RegexBuddy—The best regular expression debugger!

Mixing Unicode and 8-bit Character Codes

Internally, computers deal with numbers, not with characters. When you save a text file, each character is mapped to a number, and the numbers are stored on disk. When you open a text file, the numbers are read and mapped back to characters. When processing text with a regular expression, the regular expression needs to use the same mapping as you used to create the file or string you want the regex to process.

When you simply type in all the characters in your regular expression, you normally don’t have anything to worry about. The application or programming library that provides the regular expression functionality will know what text encodings your subject string uses, and process it accordingly. So if you want to search for the euro currency symbol, and you have a European keyboard, just press AltGr+E. Your regex € will find all euro symbols just fine.

But you can’t press AltGr+E on a US keyboard. Or perhaps you like your source code to be 7-bit clean (i.e. plain ASCII). In those cases, you’ll need to use a character escape in your regular expression.

If your regular expression engine supports Unicode, simply use the Unicode escape \u20AC (most Unicode flavors) or \x{20AC} (Perl and PCRE). U+20AC is the Unicode code point for the euro symbol. It will always match the euro symbol, whether your subject string is encoded in UTF-8, UTF-16, UCS-2 or whatever. Even when your subject string is encoded with a legacy 8-bit code page, there’s no confusion. You may need to tell the application or regex engine what encoding your file uses. But \u20AC is always the euro symbol.

Most Unicode regex engines also support the 8-bit character escape \xFF. However, its use is not recommended. For characters \x00 through \x7F, there’s usually no trouble. The first 128 Unicode code points are identical to the ASCII table that most 8-bit code pages are based on.

But the interpretation of \x80 and above may vary. A pure Unicode engine will treat this identical to \u0080, which represents a Latin-1 control code. But what most people expect is that \x80 matches the euro symbol, as that occupies position 80h in all Windows code pages. And it will when using an 8-bit regex engine if your text file is encoded using a Windows code page.

Since most people expect \x80 to be treated as an 8-bit character rather than the Unicode code point \u0080, some Unicode regex engines do exactly that. Some are hard-wired to use a particular code page, say Windows 1252 or your computer’s default code page, to interpret 8-bit character codes.

Other engines will let it depend on the input string. Just Great Software applications treat \x80 as \u0080 when searching through a Unicode text file, but as \u20AC when searching through a Windows 1252 text file. There’s no magic here. It matches the character with index 80h in the text file, regardless of the text file’s encoding. Unicode code point U+0080 is a Latin-1 control code, while Windows 1252 character index 80h is the euro symbol. In reverse, if you type in the euro symbol in a text editor, saving it as UTF-16LE will save two bytes AC 20, while saving as Windows 1252 will give you one byte 80.
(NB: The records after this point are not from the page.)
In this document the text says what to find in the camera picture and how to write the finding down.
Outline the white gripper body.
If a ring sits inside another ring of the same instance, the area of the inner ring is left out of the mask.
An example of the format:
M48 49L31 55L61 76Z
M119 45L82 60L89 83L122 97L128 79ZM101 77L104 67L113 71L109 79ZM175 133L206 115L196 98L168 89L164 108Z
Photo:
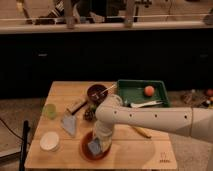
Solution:
M96 121L93 128L93 137L99 139L101 151L107 151L112 144L112 136L114 132L114 125Z

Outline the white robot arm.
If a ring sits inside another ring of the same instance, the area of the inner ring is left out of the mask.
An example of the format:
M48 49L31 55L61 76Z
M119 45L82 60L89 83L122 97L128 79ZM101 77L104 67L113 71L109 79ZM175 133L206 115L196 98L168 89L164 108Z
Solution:
M213 110L191 107L130 108L109 95L96 109L93 135L104 150L112 144L116 124L143 127L213 143Z
If you find the above confusing, simply don’t use \x80 through \xFF with a regex engine that supports Unicode.

8-bit Regex Engines

When working with a legacy (obsolete?) regular expression engine that works on 8-bit data only, you can’t use Unicode escapes like \u20AC. \x80 is all you have. Note that even modern engines have legacy modes. The popular regex library PCRE, for example, runs as an 8-bit engine by default. You need to explicitly enable UTF-8 support if you want to use Unicode features. When you do, PCRE also expects you to convert your subject strings to UTF-8.
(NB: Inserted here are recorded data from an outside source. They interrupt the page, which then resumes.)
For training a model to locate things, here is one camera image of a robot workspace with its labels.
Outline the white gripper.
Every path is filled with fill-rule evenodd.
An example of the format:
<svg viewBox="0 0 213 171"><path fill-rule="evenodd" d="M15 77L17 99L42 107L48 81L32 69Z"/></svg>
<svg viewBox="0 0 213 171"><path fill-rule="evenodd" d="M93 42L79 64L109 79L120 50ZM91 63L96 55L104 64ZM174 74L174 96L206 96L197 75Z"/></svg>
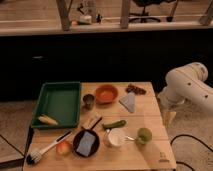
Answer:
<svg viewBox="0 0 213 171"><path fill-rule="evenodd" d="M184 98L181 96L170 96L166 94L159 94L157 98L162 105L164 113L164 125L168 127L176 116L176 112L172 111L184 103Z"/></svg>

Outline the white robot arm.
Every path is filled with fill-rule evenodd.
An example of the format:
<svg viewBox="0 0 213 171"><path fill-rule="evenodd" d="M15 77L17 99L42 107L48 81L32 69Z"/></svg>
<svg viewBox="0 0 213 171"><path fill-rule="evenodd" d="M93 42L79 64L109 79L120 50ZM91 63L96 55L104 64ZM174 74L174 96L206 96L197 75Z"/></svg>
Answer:
<svg viewBox="0 0 213 171"><path fill-rule="evenodd" d="M200 62L174 68L166 74L166 86L157 96L166 127L176 116L173 108L183 104L185 100L198 105L205 113L213 114L213 88L205 84L207 78L208 70Z"/></svg>

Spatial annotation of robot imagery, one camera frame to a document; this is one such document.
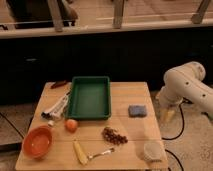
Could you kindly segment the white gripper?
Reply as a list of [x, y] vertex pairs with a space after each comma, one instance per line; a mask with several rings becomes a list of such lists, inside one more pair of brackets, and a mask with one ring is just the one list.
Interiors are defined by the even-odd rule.
[[170, 108], [180, 105], [183, 101], [183, 97], [170, 90], [168, 87], [162, 87], [158, 93], [158, 100], [160, 106], [166, 108], [163, 112], [163, 121], [167, 123], [175, 114], [175, 111]]

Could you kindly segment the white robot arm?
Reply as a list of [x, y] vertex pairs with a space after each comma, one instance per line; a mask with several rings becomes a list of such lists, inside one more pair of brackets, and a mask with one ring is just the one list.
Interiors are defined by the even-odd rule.
[[162, 123], [172, 118], [174, 107], [180, 105], [184, 98], [198, 105], [213, 120], [213, 88], [202, 82], [205, 75], [204, 66], [195, 61], [165, 72], [164, 85], [158, 93]]
When crafting a regular expression for an 8-bit engine, you’ll have to take into account which character set or code page you’ll be working with. 8-bit regex engines just don’t care. If you type \x80 into your regex, it will match any byte 80h, regardless of what that byte represents. That’ll be the euro symbol in a Windows 1252 text file, a control code in a Latin-1 file, and the digit zero in an EBCDIC file.

Even for literal characters in your regex, you’ll have to match up the encoding you’re using in the regular expression with the subject encoding. If your application is using the Latin-1 code page, and you use the regex À, it’ll match Ŕ when you search through a Latin-2 text file. The application would duly display this as À on the screen, because it’s using the wrong code page. This problem is not really specific to regular expressions. You’ll encounter it any time you’re working with files and applications that use different 8-bit encodings.

So when working with 8-bit data, open the actual data you’re working with in a hex editor. See the bytes being used, and specify those in your regular expression.

Where it gets really hairy is if you’re processing Unicode files with an 8-bit engine. Let’s go back to our text file with just a euro symbol. When saved as little endian UTF-16 (called “Unicode” on Windows), an 8-bit regex engine will see two bytes AC 20 (remember that little endian reverses the bytes). When saved as UTF-8 (which has no endianness), our 8-bit engine will see three bytes E2 82 AC. You’d need \xE2\x82\xAC to match the euro symbol in an UTF-8 file with an 8-bit regex engine.